Which lines run from the one containing "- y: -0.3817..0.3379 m" through the end of the data? Write them out exactly, with the pictures left out.

Collected material Block Start

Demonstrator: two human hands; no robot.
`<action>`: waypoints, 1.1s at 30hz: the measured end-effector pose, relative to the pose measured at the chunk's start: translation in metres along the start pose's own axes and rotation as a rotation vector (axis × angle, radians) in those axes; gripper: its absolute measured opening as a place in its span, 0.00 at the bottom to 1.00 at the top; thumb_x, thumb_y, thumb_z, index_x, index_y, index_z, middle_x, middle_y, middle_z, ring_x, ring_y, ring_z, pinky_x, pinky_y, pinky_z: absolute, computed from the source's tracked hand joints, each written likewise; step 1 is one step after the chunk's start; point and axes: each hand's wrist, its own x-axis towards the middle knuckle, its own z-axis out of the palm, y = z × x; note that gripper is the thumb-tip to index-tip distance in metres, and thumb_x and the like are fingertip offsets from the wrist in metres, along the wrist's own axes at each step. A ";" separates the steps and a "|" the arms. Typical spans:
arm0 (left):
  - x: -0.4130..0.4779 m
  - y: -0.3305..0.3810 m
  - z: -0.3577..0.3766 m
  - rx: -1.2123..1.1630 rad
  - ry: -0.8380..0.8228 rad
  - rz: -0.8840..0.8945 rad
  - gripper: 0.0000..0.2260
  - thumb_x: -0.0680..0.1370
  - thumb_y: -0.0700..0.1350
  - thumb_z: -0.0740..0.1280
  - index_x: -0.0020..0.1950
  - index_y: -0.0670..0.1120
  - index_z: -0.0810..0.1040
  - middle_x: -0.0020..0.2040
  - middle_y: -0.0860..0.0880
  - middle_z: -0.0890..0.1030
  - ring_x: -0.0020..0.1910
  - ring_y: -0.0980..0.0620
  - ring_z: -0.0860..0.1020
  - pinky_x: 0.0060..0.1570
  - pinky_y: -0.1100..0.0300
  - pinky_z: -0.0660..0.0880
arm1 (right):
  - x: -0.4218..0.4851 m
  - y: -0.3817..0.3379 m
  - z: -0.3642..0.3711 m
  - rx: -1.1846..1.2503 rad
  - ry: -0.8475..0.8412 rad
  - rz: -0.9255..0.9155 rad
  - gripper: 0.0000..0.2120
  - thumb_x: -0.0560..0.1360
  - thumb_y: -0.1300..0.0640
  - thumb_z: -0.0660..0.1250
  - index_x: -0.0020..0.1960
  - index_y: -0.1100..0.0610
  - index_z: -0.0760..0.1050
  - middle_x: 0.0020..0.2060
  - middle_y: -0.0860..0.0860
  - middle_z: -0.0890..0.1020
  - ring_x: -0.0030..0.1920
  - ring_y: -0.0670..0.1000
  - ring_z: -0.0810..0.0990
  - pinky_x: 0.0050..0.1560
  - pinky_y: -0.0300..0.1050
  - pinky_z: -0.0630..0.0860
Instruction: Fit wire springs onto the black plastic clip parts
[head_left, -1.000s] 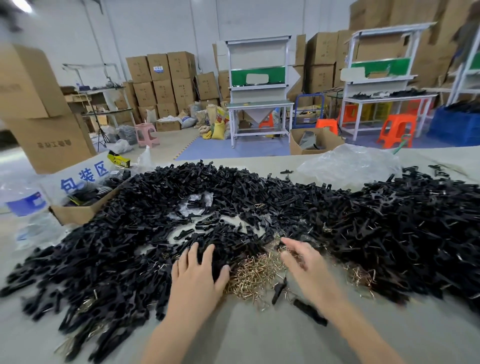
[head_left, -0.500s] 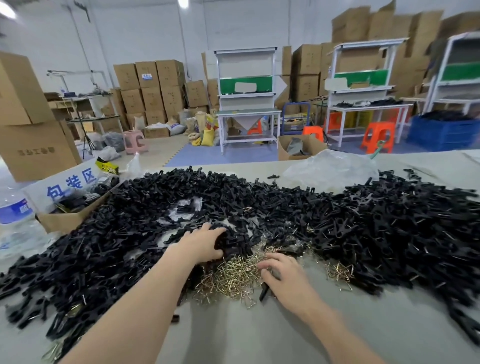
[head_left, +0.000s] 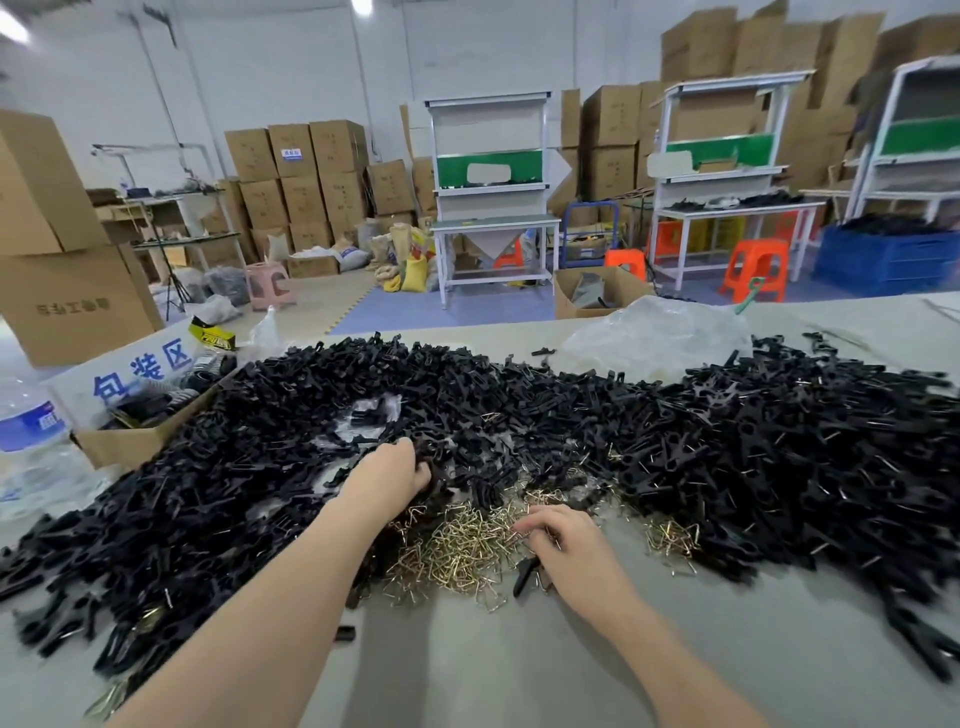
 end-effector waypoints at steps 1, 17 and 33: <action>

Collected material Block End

- **Expected answer**
  - y: -0.3817..0.3379 m
  - z: -0.3642..0.3711 m
  - rx: -1.1846..1.2503 rad
  - ry: -0.8475..0.8412 rad
  - rz: -0.9255..0.9155 rad
  - gripper: 0.0000..0.2120
  - thumb_x: -0.0560..0.1360
  - thumb_y: -0.1300..0.0640
  - thumb_z: -0.0660..0.1250
  - index_x: -0.0020..0.1960
  - index_y: -0.1100..0.0610
  - index_z: -0.0760..0.1050
  - middle_x: 0.0020..0.2060
  - middle_y: -0.0860..0.0860
  - middle_z: -0.0890..0.1020
  - ring_x: -0.0030..0.1920
  - ring_y: -0.0670..0.1000
  - ring_z: -0.0810..0.0990
  - pinky_x: 0.0050..0.1560
  - pinky_y: -0.0300..0.1050
  - pinky_z: -0.0630..0.0860
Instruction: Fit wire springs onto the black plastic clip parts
[head_left, -1.000s] 
[head_left, -0.500s] 
[head_left, +0.000s] 
 end-effector waypoints at steps 1, 17 and 33: <action>

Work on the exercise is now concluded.